» **PROBLEM DETAILS**
Select the lines of the records containing the word "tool" and list them.

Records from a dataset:
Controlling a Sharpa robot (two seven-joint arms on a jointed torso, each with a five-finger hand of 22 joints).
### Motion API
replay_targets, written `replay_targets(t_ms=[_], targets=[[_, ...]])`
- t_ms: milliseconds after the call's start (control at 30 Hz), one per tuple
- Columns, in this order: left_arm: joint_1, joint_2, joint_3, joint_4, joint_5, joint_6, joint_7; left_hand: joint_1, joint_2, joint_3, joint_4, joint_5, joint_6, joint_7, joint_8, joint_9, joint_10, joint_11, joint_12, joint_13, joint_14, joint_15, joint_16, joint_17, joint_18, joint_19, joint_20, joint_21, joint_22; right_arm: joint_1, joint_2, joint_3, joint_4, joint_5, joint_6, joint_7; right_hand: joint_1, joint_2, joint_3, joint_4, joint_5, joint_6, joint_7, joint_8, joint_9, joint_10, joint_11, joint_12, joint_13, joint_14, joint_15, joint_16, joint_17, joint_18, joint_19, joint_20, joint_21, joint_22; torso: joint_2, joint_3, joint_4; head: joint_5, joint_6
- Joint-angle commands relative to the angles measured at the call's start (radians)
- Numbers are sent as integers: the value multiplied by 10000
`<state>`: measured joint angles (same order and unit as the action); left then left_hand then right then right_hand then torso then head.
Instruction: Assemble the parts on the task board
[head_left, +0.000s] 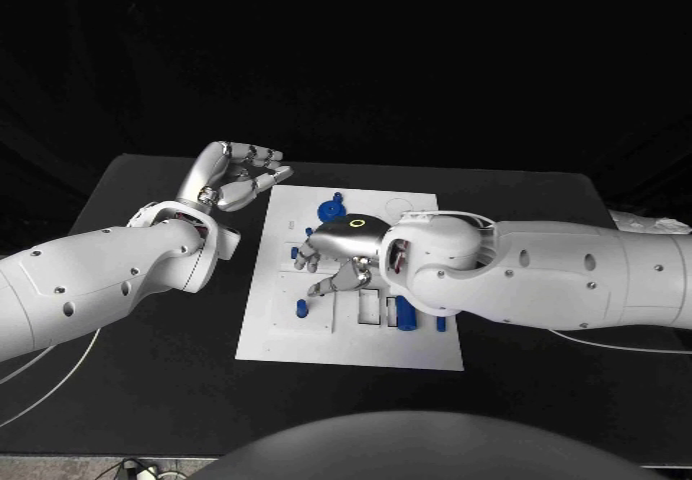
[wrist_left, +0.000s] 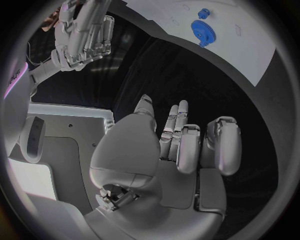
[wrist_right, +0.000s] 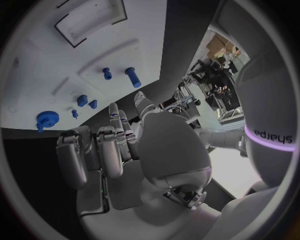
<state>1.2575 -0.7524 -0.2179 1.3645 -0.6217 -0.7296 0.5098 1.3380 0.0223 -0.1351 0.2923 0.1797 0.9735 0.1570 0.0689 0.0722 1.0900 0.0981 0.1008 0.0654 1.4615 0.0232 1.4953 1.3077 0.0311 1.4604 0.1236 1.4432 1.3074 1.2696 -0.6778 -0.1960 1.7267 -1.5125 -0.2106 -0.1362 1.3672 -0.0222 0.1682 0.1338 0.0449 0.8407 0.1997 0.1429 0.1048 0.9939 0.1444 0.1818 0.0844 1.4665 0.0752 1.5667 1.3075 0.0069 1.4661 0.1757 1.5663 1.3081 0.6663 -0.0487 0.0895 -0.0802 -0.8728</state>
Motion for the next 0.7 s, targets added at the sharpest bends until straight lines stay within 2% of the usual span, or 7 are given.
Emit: replay_targets(t_ms=[33,233,367,400,467,567,700], targets=[[-1,54,7,-34,-34,106,116,26,110,-70,-13,61,35,4,-26,2,49,2,47,-13,810,9,-40,1772,-7,364,20,-24,2234,185,-491,7,209,3593,-1462,644,-12,151,-39,72,88,39,-22,62,20,297,-52,251,76,1043,-1,41,2633,-69,1047,76,45,2627,-11,-4,-1,-15,2],[-9,159,6,-93,-22,118,123,27,103,-90,-11,61,15,12,-37,-3,37,7,41,-15,808,11,-45,1766,-8,365,21,-22,2235,445,-1962,2,827,6435,-1925,817,-37,427,-136,269,270,-13,-162,197,83,871,-279,1103,469,1043,-191,41,2633,-69,1047,-69,45,2627,3,1,1,-22,2],[-34,231,5,-110,5,132,137,27,102,-91,-11,61,14,13,-37,-3,36,7,40,-15,808,12,-45,1766,-8,365,21,-21,2235,489,-2743,-25,1204,7924,-1896,768,-132,538,-355,451,603,-142,-282,298,126,936,-458,2265,1271,1043,-379,41,2633,-69,1047,-247,45,2627,3,5,-19,-63,2],[-40,246,5,-114,10,135,139,28,103,-103,-10,62,-7,19,-46,-8,33,11,39,-15,809,14,-42,1768,-7,363,21,-25,2234,494,-2893,-35,1280,8149,-1857,730,-143,552,-457,485,681,-175,-312,350,146,732,-505,2833,1727,1043,-440,41,2633,-69,1047,-296,45,2627,7,7,-13,-94,2],[-54,285,5,-119,21,142,144,28,103,-105,-10,62,-11,20,-48,-9,34,11,39,-15,810,14,-41,1770,-7,363,22,-25,2235,502,-3247,-64,1464,8551,-1754,589,-113,808,-786,671,868,-395,-407,556,219,-740,-582,5390,3917,1043,-565,41,2633,-69,1047,-365,45,2627,7,2,-9,-239,2],[-69,336,6,-126,42,144,152,28,103,-105,-10,62,-11,20,-48,-9,34,11,39,-15,810,14,-41,1770,-7,363,22,-25,2235,507,-3689,-125,1688,8859,-1604,327,-259,1035,-1221,1092,1315,-697,-479,741,261,-1340,-769,8086,6339,1043,-650,41,2633,-69,1047,-455,45,2627,6,-6,-6,-429,2],[-81,409,6,-143,77,150,159,28,103,-105,-10,62,-11,20,-48,-9,34,11,39,-15,810,14,-41,1770,-7,363,22,-25,2235,507,-4226,-211,1942,9047,-1402,-113,-374,1232,-1703,1474,1399,-900,-562,936,295,2233,-872,12112,11642,1043,-749,41,2633,-69,1047,-581,45,2627,10,-3,-2,-628,2]])
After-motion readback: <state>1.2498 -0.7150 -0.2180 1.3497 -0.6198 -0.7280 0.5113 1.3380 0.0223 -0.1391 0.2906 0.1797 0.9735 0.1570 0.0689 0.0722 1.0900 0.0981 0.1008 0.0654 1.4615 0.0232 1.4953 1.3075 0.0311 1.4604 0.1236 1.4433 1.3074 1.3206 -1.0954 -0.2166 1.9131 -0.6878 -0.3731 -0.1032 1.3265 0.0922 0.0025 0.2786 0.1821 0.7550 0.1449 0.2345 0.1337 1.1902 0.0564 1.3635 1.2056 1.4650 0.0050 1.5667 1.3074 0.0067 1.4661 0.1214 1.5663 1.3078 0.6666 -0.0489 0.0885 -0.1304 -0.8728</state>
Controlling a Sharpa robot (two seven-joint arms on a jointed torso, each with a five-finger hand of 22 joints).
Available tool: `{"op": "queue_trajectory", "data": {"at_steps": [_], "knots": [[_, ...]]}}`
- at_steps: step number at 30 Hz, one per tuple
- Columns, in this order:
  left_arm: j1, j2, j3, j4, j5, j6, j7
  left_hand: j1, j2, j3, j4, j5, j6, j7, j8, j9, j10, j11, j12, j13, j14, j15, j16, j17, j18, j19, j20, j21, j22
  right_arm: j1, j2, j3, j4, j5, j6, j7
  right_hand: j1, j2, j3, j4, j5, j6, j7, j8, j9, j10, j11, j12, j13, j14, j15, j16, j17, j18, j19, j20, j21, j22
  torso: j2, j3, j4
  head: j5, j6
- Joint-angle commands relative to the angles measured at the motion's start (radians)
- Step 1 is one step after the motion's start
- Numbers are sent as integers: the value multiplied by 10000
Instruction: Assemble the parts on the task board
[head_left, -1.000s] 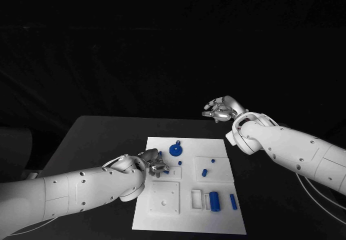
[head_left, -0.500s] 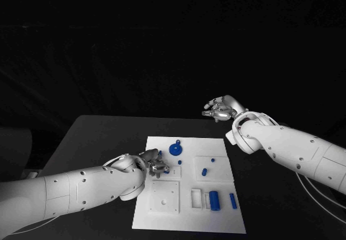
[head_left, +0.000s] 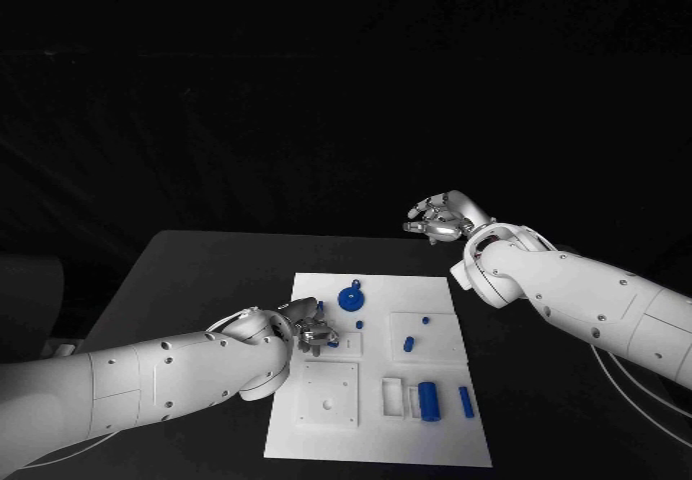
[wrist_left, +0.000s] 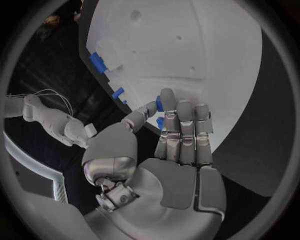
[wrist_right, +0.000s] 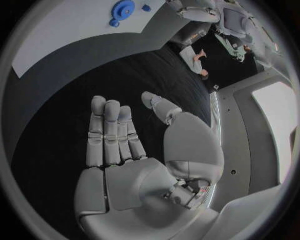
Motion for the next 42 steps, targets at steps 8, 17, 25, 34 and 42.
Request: {"op": "queue_trajectory", "data": {"at_steps": [8, 17, 25, 34, 42], "knots": [[-35, 72, -23, -32, 52, 232, 22, 105, -272, -57, 177, -949, 1101, -838, 71, 147, 126, -138, 345, 214, 144, -92, 291, 72, -122, 197, -901, -31, 124, -4, 20, 6, -9, -17, 152, 4, -50, 34, -56, -7, 72, 33, 36, -4, 14, -51, -43, 37, -17, 56, 2, -53, -11, 150, 77, 8, -62, 16, -1, 2, 1, 14, -28], [-34, 105, -22, -34, 84, 326, 18, 170, -339, -78, 208, -1021, 1221, -890, 128, 215, 176, -165, 549, 333, 189, -125, 452, 117, -122, 251, -934, -5, 201, -4, 16, 6, -15, -17, 180, -16, -55, 36, -59, -4, 79, 33, 37, -6, 14, -54, -42, 42, -27, 56, 2, -54, -10, 150, 78, 9, -68, 19, 2, 2, -3, 13, -38], [-34, 128, -21, -72, 84, 295, 17, 225, -376, -110, 201, -879, 1360, -966, 257, 313, 209, -162, 898, 530, 193, -167, 716, 205, -119, 313, -979, 65, 337, -5, 18, 6, -18, -17, 209, -24, -61, 37, -61, -1, 89, 32, 37, -7, 14, -57, -42, 48, -38, 55, 3, -55, -11, 150, 79, 10, -75, 23, -6, -3, 3, 8, -25], [-34, 152, -20, -98, 84, 195, 8, 273, -304, -90, 175, -854, 1372, -976, 286, 342, 181, -171, 986, 577, 177, -179, 778, 216, -118, 322, -991, 81, 381, -14, 27, 6, -36, -17, 237, -37, -66, 39, -62, 2, 108, 31, 38, -9, 14, -62, -41, 56, -52, 54, 4, -57, -11, 150, 81, 11, -84, 28, -3, -9, 8, -13, -29], [-33, 183, -17, -102, 134, 277, 9, 265, -228, -97, 160, -853, 1370, -981, 308, 373, 151, -173, 1056, 614, 164, -184, 825, 221, -124, 322, -996, 88, 418, -21, 25, 6, -40, -17, 272, -56, -71, 39, -63, 3, 142, 27, 39, -13, 14, -69, -40, 67, -71, 51, 5, -60, -11, 150, 81, 12, -97, 35, 1, -14, -1, -9, -17]]}}
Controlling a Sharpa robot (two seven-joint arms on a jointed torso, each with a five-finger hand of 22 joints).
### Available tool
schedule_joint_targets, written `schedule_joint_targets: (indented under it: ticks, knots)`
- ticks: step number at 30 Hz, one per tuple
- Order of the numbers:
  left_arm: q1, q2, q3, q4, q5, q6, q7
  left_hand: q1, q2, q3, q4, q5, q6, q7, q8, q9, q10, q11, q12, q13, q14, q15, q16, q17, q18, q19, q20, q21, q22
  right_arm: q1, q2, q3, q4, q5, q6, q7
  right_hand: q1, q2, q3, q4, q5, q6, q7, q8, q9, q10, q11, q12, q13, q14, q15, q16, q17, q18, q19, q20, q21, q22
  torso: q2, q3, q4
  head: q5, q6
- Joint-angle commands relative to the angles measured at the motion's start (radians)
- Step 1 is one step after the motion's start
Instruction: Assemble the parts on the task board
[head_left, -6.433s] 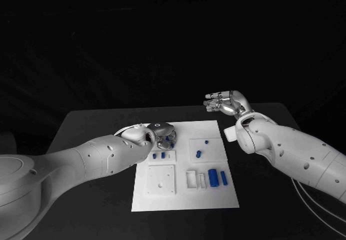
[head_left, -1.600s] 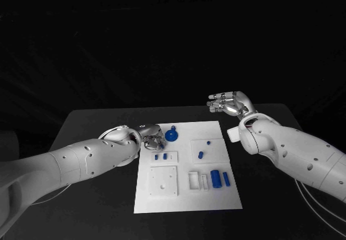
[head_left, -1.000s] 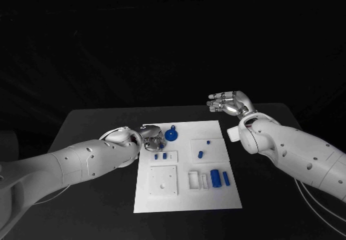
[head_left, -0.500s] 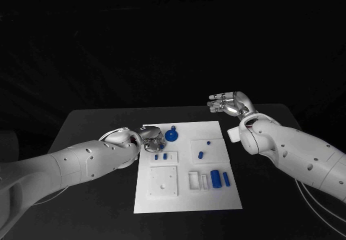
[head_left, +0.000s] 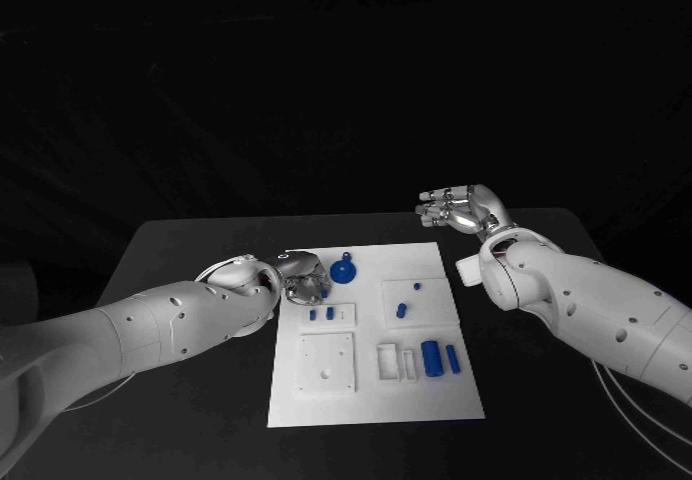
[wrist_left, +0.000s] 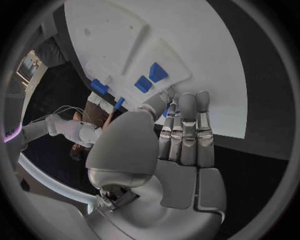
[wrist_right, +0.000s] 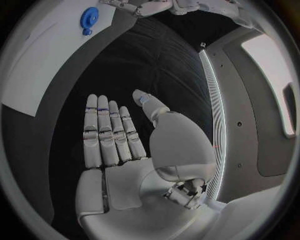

» **WRITTEN REPLY**
Available tool: `{"op": "queue_trajectory", "data": {"at_steps": [_], "knots": [[_, ...]]}}`
### Available tool

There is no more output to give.